Because modern RF sampling ADCs integrate so much digital processing, digital processing can be performed at high speed inside the ADC. As mentioned above, this allows for power-efficient and I/O-efficient designs. System designers can now leverage their FPGA’s unused JESD204B transceivers to service data from other RF sampling ADCs that have already processed the data (analog-to-digital conversion, filtering, and decimation). This allows for efficient use of FPGA resources while increasing the channel count of the radio design.

Figure 13. AAF comparison of 250 MSPS ADC and 1 GSPS ADC

Using the DDC, the ADC can be used as a digital mixer to tune to any IF required by the design. This example also uses the frequency plan described above. The ADC performance is demonstrated using the ¼ decimation option and real mixing, as shown in Figure 14.

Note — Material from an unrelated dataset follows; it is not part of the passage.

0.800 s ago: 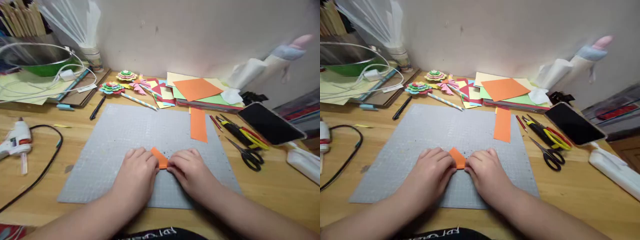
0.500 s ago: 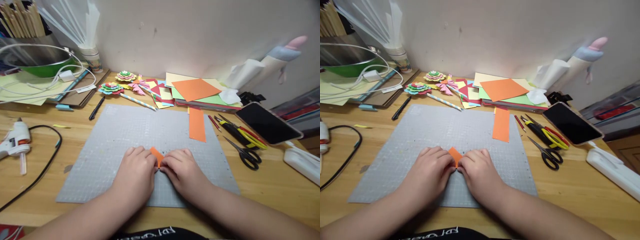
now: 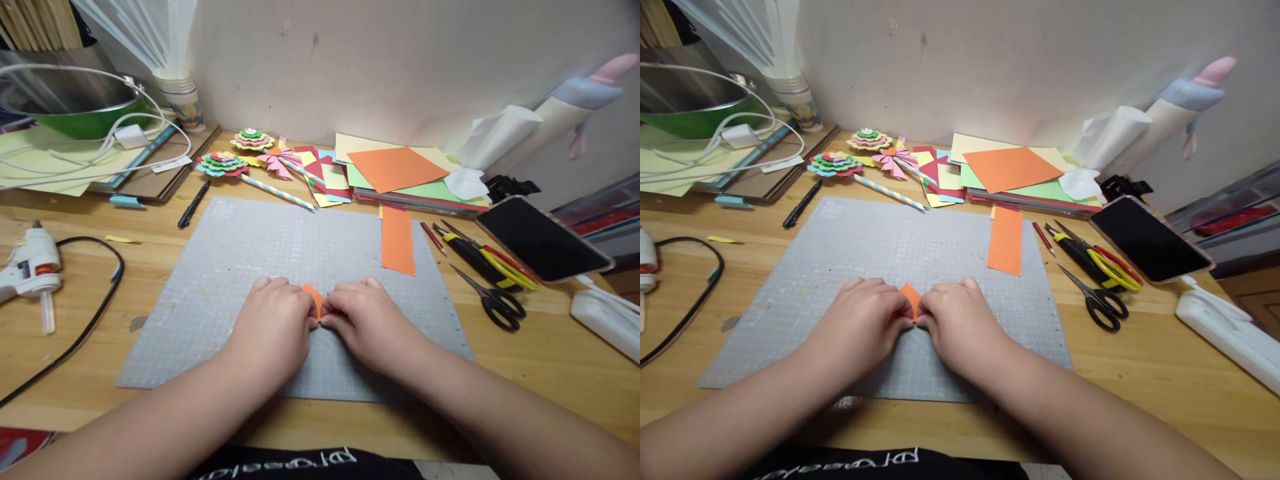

Figure 14. RF sampling rate is 1 GSPS, and DDC is set to decimate by 1/4.

In normal or full bandwidth mode, the AD9680 has an SNR of approximately 66 dBFS to 67 dBFS. When the DDC is active and the decimation ratio is ¼, an additional 6 dB of processing gain can be achieved [3]. This ensures that the dynamic range performance remains unchanged. Since the RF sampling ADC samples at 4 times the original sampling rate, the harmonics are spread (as shown in Figure 10). The DDC in the RF sampling ADC ensures that the decimation filter digitally attenuates the interfering signal. However, harmonics (higher order or otherwise) that fall within the band of interest will still show up because the DDC allows them to pass. This can be caused by amplifier artifacts or insufficient attenuation of the low-pass filter. The low-pass filter can be redesigned based on the system requirements to meet other spurious performance requirements.

Figure 15 shows the SNR/SFDR vs. input frequency for a 1GSPS ADC. The data clearly shows that the use of DDCs results in a 6 dB improvement in SNR (due to processing gain) and an improvement in SFDR. When operating in full bandwidth mode, the SFDR is typically limited by the second or third harmonic, whereas in DDC mode (¼ decimation), the limiting factor is the worst other harmonic.

Figure 15. SNR/SFDR vs. frequency for the 14-bit, 1 GSPS ADC design shown in Figure 12.

The FFT of the decimated output is shown in Figure 16. When using DDCs, steps must be taken to ensure that the frequency band of interest is properly processed. In this example, the NCO is tuned to 200 MHz so that the frequency band of interest is centered in the decimation Nyquist zone. The DDCs can easily remove unwanted frequencies from the spectrum. As a result, the FPGA has less processing overhead.

Figure 16. 205 MHz FFT of a 1 GSPS ADC with decimation by 4; NCO tuned to 200 MHz

For comparison, Figure 17 shows the FFT of the AD9680 in normal (full bandwidth) operating mode.

Figure 17. 205 MHz FFT of 1 GSPS ADC in full bandwidth mode

From these graphs, we can see that in addition to improving in-band noise performance, the DDC also provides a clean spectrum without interfering harmonics. As the DDC filters and decimates the data (to 250 MSPS), it also reduces the output lane rate, which makes the JESD204B serial interface have more flexible options. System designers can choose a high lane rate (more expensive), low I/O count FPGA or a low lane rate (less expensive), high I/O count FPGA.

RF sampling ADCs offer unique advantages to system design that were not available just a few years ago. The industry is looking to accelerate the design and implementation of infrastructure to handle higher bandwidth demands. Design times and budgets are shrinking, and the need for scalable, reconfigurable, and more software-driven architectures is driving new design paradigms. The need for higher bandwidth is accompanied by a need for higher capacity. This puts more pressure on FPGA I/Os, which RF sampling ADCs can address with internal DDCs.